Extract all lines in the data that contain the word "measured".

────

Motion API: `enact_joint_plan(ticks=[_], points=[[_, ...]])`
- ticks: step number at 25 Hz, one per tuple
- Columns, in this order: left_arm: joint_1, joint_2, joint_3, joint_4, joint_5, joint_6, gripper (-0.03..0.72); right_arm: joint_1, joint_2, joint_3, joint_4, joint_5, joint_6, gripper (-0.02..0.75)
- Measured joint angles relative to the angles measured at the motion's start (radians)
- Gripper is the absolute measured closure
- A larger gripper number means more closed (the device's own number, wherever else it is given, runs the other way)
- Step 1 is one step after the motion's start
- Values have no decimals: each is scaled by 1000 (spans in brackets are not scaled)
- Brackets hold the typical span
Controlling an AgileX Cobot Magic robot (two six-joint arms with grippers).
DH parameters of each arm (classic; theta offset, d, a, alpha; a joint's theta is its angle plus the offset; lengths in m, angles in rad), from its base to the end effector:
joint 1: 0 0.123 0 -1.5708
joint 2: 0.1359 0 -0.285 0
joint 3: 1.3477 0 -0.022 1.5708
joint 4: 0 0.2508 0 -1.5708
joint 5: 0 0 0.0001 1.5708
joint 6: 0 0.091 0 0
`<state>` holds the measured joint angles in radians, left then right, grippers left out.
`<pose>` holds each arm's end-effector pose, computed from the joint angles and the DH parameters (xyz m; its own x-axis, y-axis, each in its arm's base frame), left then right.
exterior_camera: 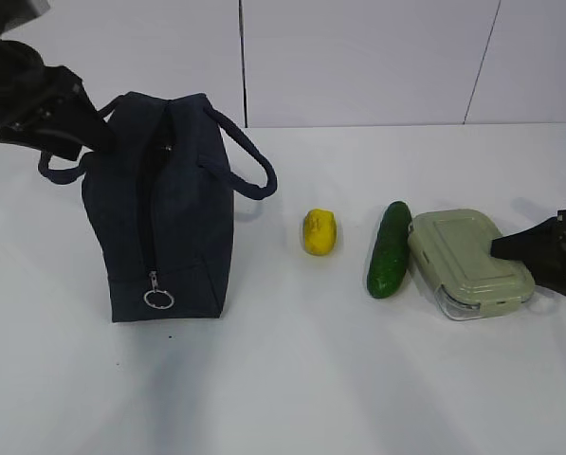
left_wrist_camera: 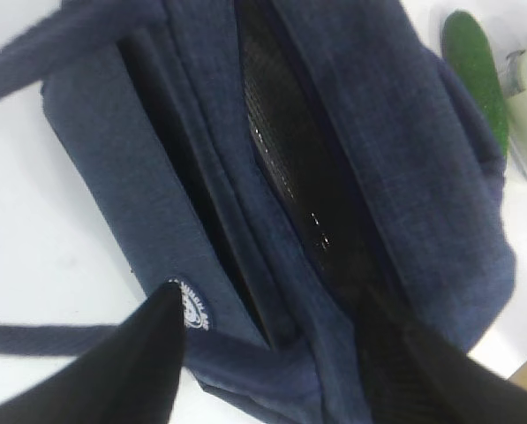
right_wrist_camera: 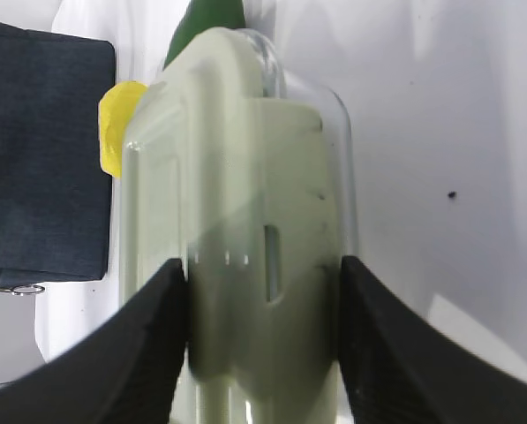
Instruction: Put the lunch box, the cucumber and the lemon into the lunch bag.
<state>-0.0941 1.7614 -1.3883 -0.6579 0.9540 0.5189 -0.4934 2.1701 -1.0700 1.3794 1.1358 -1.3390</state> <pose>0.3662 -0.0802 0.2721 -0.8653 0.1673 -0.4725 0.3821 0.8303 -0.4057 0.3462 -0.0942 0.0925 -0.8675 0.3642 -0.3388 -0.0899 0.5552 0.8269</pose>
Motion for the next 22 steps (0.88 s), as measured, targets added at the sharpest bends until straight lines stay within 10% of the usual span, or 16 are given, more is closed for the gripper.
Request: enact_joint_plan(ticks=[7,13,22], points=[[-51,75,-9,120,-13,-49,301,0,0,0,0,0,0,346],[-50,80,-35,226,14,-60,648,0,0,0,0,0,8,346],[-50,80,-120,420,152,-131,676,0,0,0,-2,0,10,346]])
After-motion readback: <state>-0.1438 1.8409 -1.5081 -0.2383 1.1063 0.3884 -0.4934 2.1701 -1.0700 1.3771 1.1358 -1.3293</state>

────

• YOUR SOLUTION:
- Measured joint angles relative to the angles measured at the motion's start (radians)
- Gripper is the absolute measured closure
`<state>` holds the measured joint angles in radians, left then right, grippers left out.
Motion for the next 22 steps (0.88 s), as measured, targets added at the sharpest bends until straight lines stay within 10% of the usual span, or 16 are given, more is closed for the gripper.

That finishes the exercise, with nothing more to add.